## WHAT YOU WILL DO:
Write out exactly the lines running from the one with "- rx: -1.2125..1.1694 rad" to the end of the data, including both of those lines and excluding pictures.

· · · ·

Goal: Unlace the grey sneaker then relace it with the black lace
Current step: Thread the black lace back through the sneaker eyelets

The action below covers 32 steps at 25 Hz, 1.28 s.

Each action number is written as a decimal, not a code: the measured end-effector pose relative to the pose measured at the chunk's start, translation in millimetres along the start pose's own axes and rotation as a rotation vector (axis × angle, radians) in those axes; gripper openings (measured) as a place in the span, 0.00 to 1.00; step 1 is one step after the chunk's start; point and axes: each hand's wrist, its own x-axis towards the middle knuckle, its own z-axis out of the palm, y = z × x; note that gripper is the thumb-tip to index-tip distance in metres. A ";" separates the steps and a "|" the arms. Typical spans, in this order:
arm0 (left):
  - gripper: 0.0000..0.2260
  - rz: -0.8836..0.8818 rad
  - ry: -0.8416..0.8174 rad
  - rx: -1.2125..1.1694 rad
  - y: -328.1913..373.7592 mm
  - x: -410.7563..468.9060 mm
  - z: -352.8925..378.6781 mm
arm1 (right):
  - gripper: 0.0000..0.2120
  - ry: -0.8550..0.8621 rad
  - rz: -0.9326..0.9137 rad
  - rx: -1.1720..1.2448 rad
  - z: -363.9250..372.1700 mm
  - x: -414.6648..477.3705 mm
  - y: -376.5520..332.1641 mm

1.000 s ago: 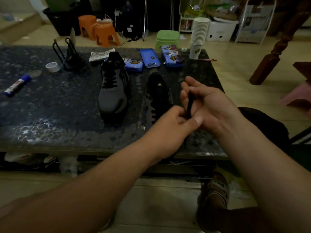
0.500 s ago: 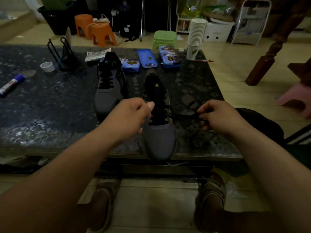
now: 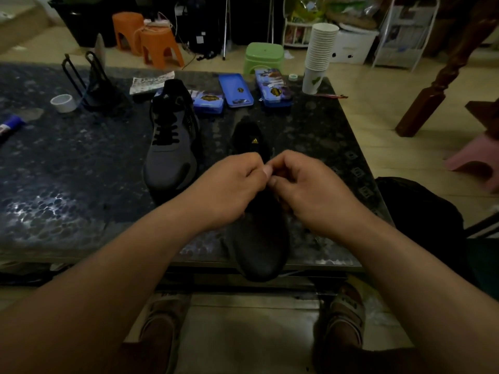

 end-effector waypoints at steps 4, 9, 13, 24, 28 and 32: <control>0.11 0.049 0.049 0.178 -7.6 13.2 -14.6 | 0.04 0.041 -0.087 -0.050 -4.9 10.3 2.4; 0.16 0.041 0.279 0.289 -26.1 45.0 -29.2 | 0.08 0.227 0.170 0.160 -9.2 25.3 16.5; 0.20 -0.095 -0.022 0.438 -27.2 60.9 -35.3 | 0.08 0.127 0.330 0.570 0.2 28.9 25.2; 0.09 -0.093 -0.069 0.003 -25.3 56.8 -44.3 | 0.09 0.080 0.285 0.663 4.4 25.2 24.2; 0.12 -0.147 0.055 -0.619 -42.4 57.5 -30.8 | 0.10 0.045 0.274 0.732 12.3 20.0 26.9; 0.15 -0.140 0.057 -0.674 -46.2 59.9 -28.3 | 0.08 0.028 0.233 0.591 11.5 22.1 28.5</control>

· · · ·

## WORKED SOLUTION:
  - rx: -1.2125..1.1694 rad
  - y: -328.1913..373.7592 mm
  - x: -410.7563..468.9060 mm
  - z: -352.8925..378.6781 mm
arm1 (right):
  - gripper: 0.0000..0.2120
  - ry: -0.8550..0.8621 rad
  - rz: -0.9326..0.9137 rad
  - rx: -1.1720..1.2448 rad
  - z: -363.9250..372.1700 mm
  - x: -414.6648..477.3705 mm
  - y: -376.5520..332.1641 mm

1.000 s ago: 
0.500 s ago: 
now: 

 end-effector waypoints at steps 4, 9, 13, 24, 28 and 32: <control>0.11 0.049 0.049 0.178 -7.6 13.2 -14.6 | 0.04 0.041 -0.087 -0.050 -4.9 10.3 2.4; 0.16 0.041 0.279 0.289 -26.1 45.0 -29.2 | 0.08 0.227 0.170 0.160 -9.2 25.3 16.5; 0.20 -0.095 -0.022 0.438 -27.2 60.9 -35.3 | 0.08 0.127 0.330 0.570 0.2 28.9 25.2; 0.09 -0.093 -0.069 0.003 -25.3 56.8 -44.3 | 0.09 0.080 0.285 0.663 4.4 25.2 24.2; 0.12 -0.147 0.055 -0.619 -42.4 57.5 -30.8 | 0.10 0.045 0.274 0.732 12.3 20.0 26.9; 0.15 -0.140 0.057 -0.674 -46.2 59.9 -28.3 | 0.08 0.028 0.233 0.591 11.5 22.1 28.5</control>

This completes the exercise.